I live on the East Coast of the United States, in the State of Maine, located adjacent to Canada. The crime rate here is the lowest in the US and people recycle their trash. I like the Mainers. They are friendly but also keep their distance. That means that people usually leave you alone but also like to have nice little chats with strangers in cafés and stores. Whenever someone needs help, strong men show up (not only when women are in need of help). Almost every man opens the door for the woman in his company and helps her into her coat. My husband always comes out of the house in order to help me schlep my shopping bags from the car into the house.
From my first day in my new home I felt very comfortable with the Mainers. But for other Americans Mainers are known as cold, distant and quirky. I couldn’t understand that until I talked to a few Southerners who told me how different they deal with each other in their home states. Their people, apparently, are even more open-much more. A Southerner probably feels in Maine like an Italian feels in Hamburg. For me Mainers are perfect. I feel comfortable here. It couldn’t be better.
And yet, until now, I can only call one American woman my girlfriend.
That's probably my fault, because a month after I moved here, I found this German group which met biweekly in a restaurant. There I met a lot of Germans and Americans who came together to speak German. The first year and a half I didn’t miss a single meeting.
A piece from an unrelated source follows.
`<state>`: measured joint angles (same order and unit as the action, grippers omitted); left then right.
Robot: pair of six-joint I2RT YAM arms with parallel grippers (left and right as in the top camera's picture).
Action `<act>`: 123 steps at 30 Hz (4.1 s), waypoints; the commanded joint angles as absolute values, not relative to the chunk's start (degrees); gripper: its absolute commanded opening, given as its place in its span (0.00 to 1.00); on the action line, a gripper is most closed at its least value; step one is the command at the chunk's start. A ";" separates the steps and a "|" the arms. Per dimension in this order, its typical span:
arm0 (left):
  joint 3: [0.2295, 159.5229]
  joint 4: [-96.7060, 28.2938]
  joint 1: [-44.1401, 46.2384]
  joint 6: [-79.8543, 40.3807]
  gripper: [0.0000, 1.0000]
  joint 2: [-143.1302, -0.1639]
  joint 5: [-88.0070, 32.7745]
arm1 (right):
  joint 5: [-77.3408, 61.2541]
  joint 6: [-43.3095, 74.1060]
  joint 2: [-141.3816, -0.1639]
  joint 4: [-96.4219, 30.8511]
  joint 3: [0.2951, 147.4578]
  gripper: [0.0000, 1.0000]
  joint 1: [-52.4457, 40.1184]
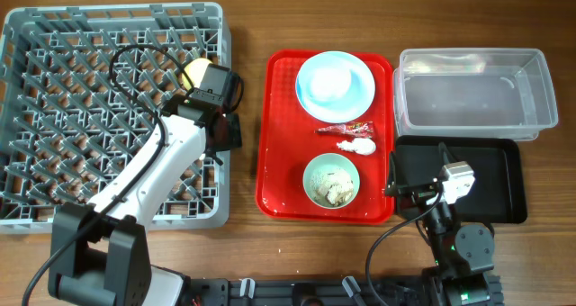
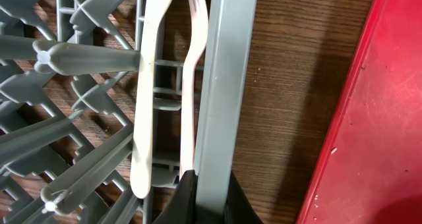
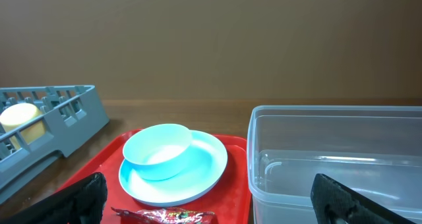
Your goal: Sort waste into correct bins and load items into the dishwasher rack
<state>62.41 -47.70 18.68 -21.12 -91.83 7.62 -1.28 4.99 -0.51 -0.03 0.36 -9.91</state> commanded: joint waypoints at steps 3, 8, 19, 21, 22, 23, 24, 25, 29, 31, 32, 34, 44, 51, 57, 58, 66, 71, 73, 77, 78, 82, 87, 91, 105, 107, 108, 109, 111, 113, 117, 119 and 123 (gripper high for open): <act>62.46 -47.53 21.76 -23.40 0.04 -91.61 5.85 | -1.43 4.58 -0.14 0.16 0.30 1.00 -9.74; 62.46 -46.89 23.14 -24.05 0.04 -91.61 5.85 | -1.43 4.56 -0.14 0.16 0.30 1.00 -9.74; 63.66 -47.59 23.07 -24.23 0.71 -91.44 5.85 | -1.43 4.56 -0.14 0.16 0.30 1.00 -9.74; 68.34 -50.63 22.96 -24.23 0.70 -90.28 5.87 | -1.43 4.58 -0.14 0.16 0.30 1.00 -9.74; 72.36 -52.93 22.92 -24.23 0.69 -89.27 5.87 | -1.43 4.56 -0.16 0.16 0.30 1.00 -9.74; 77.23 -55.37 22.92 -24.25 0.68 -88.05 5.87 | -1.43 4.58 -0.16 0.16 0.30 1.00 -9.74; 81.49 -57.49 22.92 -24.25 0.69 -87.07 5.87 | -1.43 4.58 -0.16 0.14 0.30 1.00 -9.74; 86.11 -59.72 22.70 -24.29 0.69 -86.00 5.89 | -1.43 4.56 -0.19 0.16 0.30 1.00 -9.74; 94.02 -63.18 16.56 -24.43 1.00 -81.45 6.35 | -1.43 4.56 -0.21 0.16 0.30 1.00 -9.74; 94.02 -63.51 12.10 -24.45 1.00 -80.31 6.50 | -1.43 4.56 -0.21 0.16 0.30 1.00 -9.74; 94.00 -63.75 10.76 -24.45 1.00 -80.36 6.50 | -1.43 4.56 -0.21 0.16 0.30 1.00 -9.74; 94.00 -63.75 9.72 -24.45 1.00 -80.42 6.50 | -1.43 4.58 -0.21 0.16 0.30 1.00 -9.74; 94.00 -63.75 9.74 -24.45 1.00 -80.42 6.50 | -4.03 16.60 -0.21 1.58 0.84 1.00 -9.74; 94.00 -63.75 9.74 -24.45 1.00 -80.42 6.50 | 2.13 13.41 -23.16 -28.53 45.80 1.00 -9.74; 94.00 -63.75 9.74 -24.45 1.00 -80.42 6.50 | 1.19 10.46 -73.60 -71.33 99.33 1.00 -9.74; 94.00 -63.75 9.74 -24.45 1.00 -80.42 6.50 | 1.21 10.22 -78.78 -73.30 101.73 1.00 -9.74; 94.00 -63.75 9.74 -24.45 1.00 -80.42 6.50 | 1.89 8.95 -103.72 -73.60 101.86 0.53 -9.26; 94.00 -63.72 9.74 -24.45 1.00 -80.42 6.50 | 1.87 7.64 -111.59 -72.90 101.69 0.55 -6.79; 94.00 -63.75 9.74 -24.45 1.00 -80.42 6.50 | 1.87 7.92 -113.45 -72.47 101.60 0.53 -5.37; 94.00 -63.75 9.74 -24.45 1.00 -80.42 6.50 | 1.61 9.08 -114.83 -72.38 100.27 0.27 -4.43; 94.00 -63.72 9.74 -24.45 1.00 -80.42 6.50 | 1.58 9.13 -114.83 -71.57 99.15 0.17 -4.43; 94.00 -63.75 9.74 -24.45 1.00 -80.42 6.50 | 1.41 9.08 -114.83 -68.58 93.76 0.15 -4.43; 94.00 -63.75 9.74 -24.45 1.00 -80.42 6.50 | 1.45 8.97 -114.80 -67.79 92.33 0.28 -4.43; 94.00 -63.75 9.74 -24.45 1.00 -80.42 6.50 | 1.65 8.54 -114.63 -68.03 92.86 0.33 -4.43; 94.00 -63.75 9.74 -24.47 1.00 -80.42 6.50 | 0.34 7.49 -108.33 -68.73 93.14 0.55 -4.43; 94.00 -63.75 9.74 -24.47 1.00 -80.42 6.50 | 0.32 7.68 -108.36 -65.10 88.73 0.54 -4.43; 94.00 -63.75 9.74 -24.45 1.00 -80.42 6.50 | 0.32 7.70 -108.36 -63.75 86.85 0.51 -4.43; 94.00 -63.75 9.74 -24.45 1.00 -80.42 6.50 | 0.32 7.68 -108.36 -62.92 85.27 0.46 -4.43; 94.00 -63.75 9.74 -24.45 1.00 -80.42 6.50 | 0.32 7.70 -108.36 -62.24 83.90 0.37 -4.43; 94.00 -63.75 9.74 -24.45 1.00 -80.42 6.50 | -0.14 8.14 -108.36 -62.17 83.90 0.28 -4.43; 94.00 -63.75 9.74 -24.45 1.00 -80.42 6.50 | -3.16 9.15 -108.36 -61.56 83.92 0.21 -4.43; 94.00 -63.75 9.74 -24.45 1.00 -80.42 6.50 | -6.24 8.99 -108.33 -60.80 83.94 0.19 -4.43; 94.00 -63.75 9.74 -24.45 1.00 -80.42 6.50 | -6.85 8.97 -108.31 -60.69 83.99 0.18 -4.43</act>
<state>93.49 -63.90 10.04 -24.21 -80.66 6.15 -4.05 8.51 -109.38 -60.93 84.14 -4.43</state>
It was such a relief to speak and hear German for a whole evening. On such evenings, I became aware of how exhausting it was for me to live permanently with a foreign language.
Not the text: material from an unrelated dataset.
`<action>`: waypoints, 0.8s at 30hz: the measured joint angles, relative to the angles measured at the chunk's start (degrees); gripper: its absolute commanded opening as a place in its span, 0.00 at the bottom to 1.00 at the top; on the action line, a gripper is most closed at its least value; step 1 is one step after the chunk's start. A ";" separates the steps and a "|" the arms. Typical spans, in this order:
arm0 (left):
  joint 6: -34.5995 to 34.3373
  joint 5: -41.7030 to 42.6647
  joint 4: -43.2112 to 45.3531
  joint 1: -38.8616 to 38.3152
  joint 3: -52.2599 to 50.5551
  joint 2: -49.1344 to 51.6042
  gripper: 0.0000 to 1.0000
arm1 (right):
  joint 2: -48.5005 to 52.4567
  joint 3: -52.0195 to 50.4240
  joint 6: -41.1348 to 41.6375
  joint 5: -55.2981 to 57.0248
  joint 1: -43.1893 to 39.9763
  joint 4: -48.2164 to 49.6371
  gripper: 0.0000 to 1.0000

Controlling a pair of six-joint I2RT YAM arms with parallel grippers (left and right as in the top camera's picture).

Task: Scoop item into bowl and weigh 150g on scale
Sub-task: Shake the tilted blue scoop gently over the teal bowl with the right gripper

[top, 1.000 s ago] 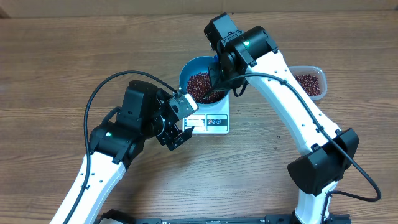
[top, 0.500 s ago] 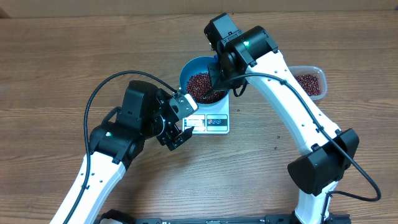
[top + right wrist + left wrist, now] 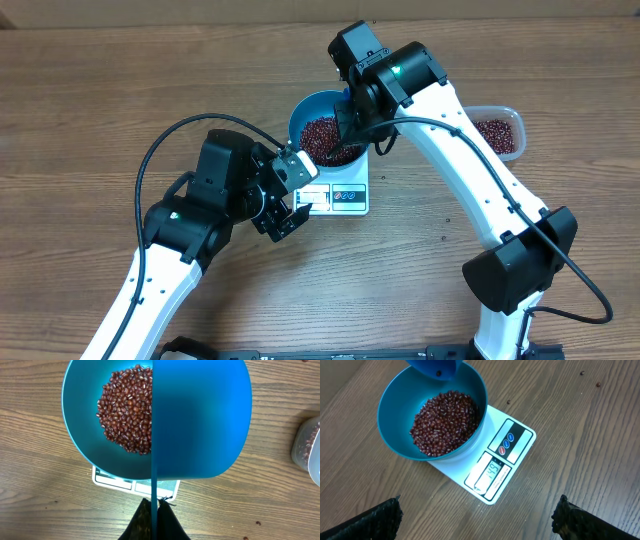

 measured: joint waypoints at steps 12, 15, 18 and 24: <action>0.00 0.00 0.00 0.00 0.00 0.00 1.00 | 0.00 0.00 0.00 6.71 4.90 -1.09 0.04; 0.00 0.00 0.00 0.00 0.00 0.00 1.00 | 0.00 0.00 0.00 7.30 5.11 -1.11 0.04; 0.00 0.00 0.00 0.00 0.00 0.00 1.00 | 0.00 0.00 0.02 8.07 4.79 -1.14 0.04; 0.00 0.00 0.00 0.00 0.00 0.00 1.00 | 0.00 0.00 0.00 8.70 4.55 -1.29 0.04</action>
When I celebrated my last birthday I only invited German women. And I thought then how typical it is for foreigners to always team up with their peers. In Berlin I grew up in neighborhoods where there were more Turkish than German children in some schools. There are still parts of Berlin where you would not notice that you are walking on German roads. All the shops are run by Turks or Arabs or other nationalities and you are surrounded by a cosmopolitan mixture of languages. I thought that was great. And I had always understood that Turks preferred to stay with Turks and Ghanaians with Ghanaians. After all, their culture was completely different than the German culture.
But here in Maine the cultural difference is pretty subtle. I seem to fit seamlessly if one disregards my German accent. And yet I have only found one American friend.
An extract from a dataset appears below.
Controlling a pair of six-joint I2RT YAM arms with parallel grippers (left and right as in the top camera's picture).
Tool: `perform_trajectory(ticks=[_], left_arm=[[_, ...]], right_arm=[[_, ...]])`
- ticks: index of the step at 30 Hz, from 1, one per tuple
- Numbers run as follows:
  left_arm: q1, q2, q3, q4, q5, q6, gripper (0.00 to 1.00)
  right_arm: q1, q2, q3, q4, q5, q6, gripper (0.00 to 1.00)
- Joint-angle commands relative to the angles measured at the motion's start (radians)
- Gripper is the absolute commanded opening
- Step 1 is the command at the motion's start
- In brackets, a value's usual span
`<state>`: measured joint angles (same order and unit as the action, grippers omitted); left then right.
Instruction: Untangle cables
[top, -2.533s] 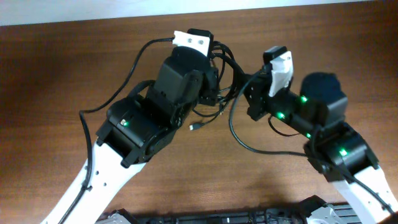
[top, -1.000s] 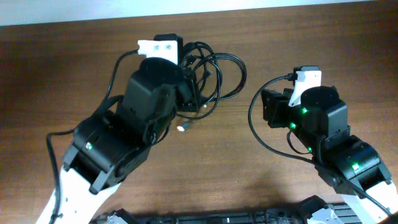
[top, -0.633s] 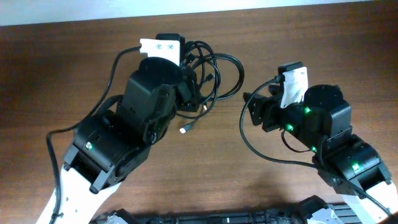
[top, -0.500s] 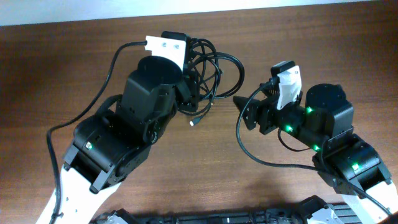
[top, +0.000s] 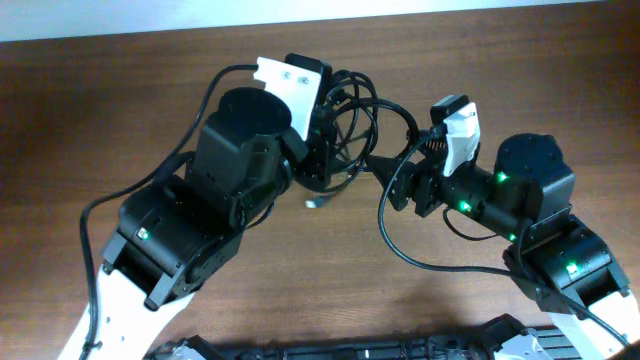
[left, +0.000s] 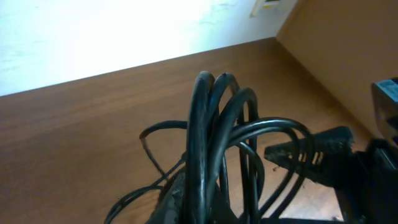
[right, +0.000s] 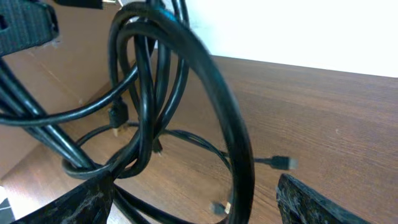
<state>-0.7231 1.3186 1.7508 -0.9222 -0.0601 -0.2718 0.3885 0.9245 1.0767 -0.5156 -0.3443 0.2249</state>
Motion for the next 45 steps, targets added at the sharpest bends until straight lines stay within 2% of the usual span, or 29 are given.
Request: perform_trajectory(ticks=[1, 4, 8, 14, 18, 23, 37, 40, 45], left_arm=[[0.001, 0.001, 0.013, 0.016, 0.058, 0.018, 0.0], [0.001, 0.001, 0.013, 0.017, 0.075, 0.02, 0.0], [0.001, 0.002, 0.013, 0.027, 0.171, 0.02, 0.0], [-0.003, 0.002, 0.013, 0.029, 0.178, 0.02, 0.0], [-0.003, 0.002, 0.013, 0.032, 0.236, 0.02, 0.0], [-0.003, 0.002, 0.013, 0.032, 0.241, 0.021, 0.0], [-0.003, 0.002, 0.013, 0.043, 0.276, 0.043, 0.0], [-0.003, 0.002, 0.013, 0.043, 0.293, 0.043, 0.0], [-0.003, 0.002, 0.013, 0.042, 0.277, 0.089, 0.0]], right_arm=[[-0.003, -0.008, 0.003, -0.006, 0.085, -0.011, 0.82], [-0.003, -0.008, 0.003, -0.001, 0.087, -0.007, 0.82], [-0.003, -0.008, 0.003, 0.004, 0.087, 0.005, 0.82], [-0.003, -0.008, 0.003, 0.024, 0.068, 0.019, 0.82], [-0.003, -0.006, 0.003, 0.031, 0.091, 0.019, 0.82], [-0.003, 0.019, 0.003, 0.03, 0.177, 0.019, 0.82], [-0.003, 0.098, 0.003, 0.053, 0.211, 0.019, 0.82], [-0.003, 0.098, 0.003, 0.069, 0.299, 0.066, 0.82], [-0.003, 0.098, 0.003, 0.039, 0.612, 0.29, 0.85]])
Is it the fact that English will never be so connected to my emotions as my native language is? I realize that I am emotionally not as closely associated with English words as with German. For example, for me, English swear words cause only a theoretical outrage when they are used against me. Once a not so friendly Mainer (yes, they also exist) said to me, "Shut the fuck up." I knew exactly what an insult that was but I had to fake my indignation. But, to be honest, his words left me quite cold. But if someone would say, "Halte deine verfickte Fresse" to me I would feel totally different. The German insult would instantly trigger feelings with me, either fear or anger.
Or is it that rumor I heard as a teenager that says that Americans are very superficial? I can't confirm that rumor so far. But perhaps the true core of this rumor is that some Americans build relationships and friendships in a different way than I am used to. My observation is that they seem to define the word friendship differently than I do. The Americans who I got to know often refer to someone who would have just been an acquaintance for me as a friend. But then I see them helping these friends/acquaintances. They often get very engaged in helping their friends. I would only do that for my closest friends.
As a Berliner, it was natural for me that people of different nationalities come together. And here in the US, I am so glad that I have my German women. Thanks to them I feel so comfortable here.
But I wish that I could just as easily make friends with American women. Somehow I feel guilty that I did not integrate myself better. But since I do not really know how I could do better, I'll probably go with business as usual. Who knows, maybe it's just a matter of time?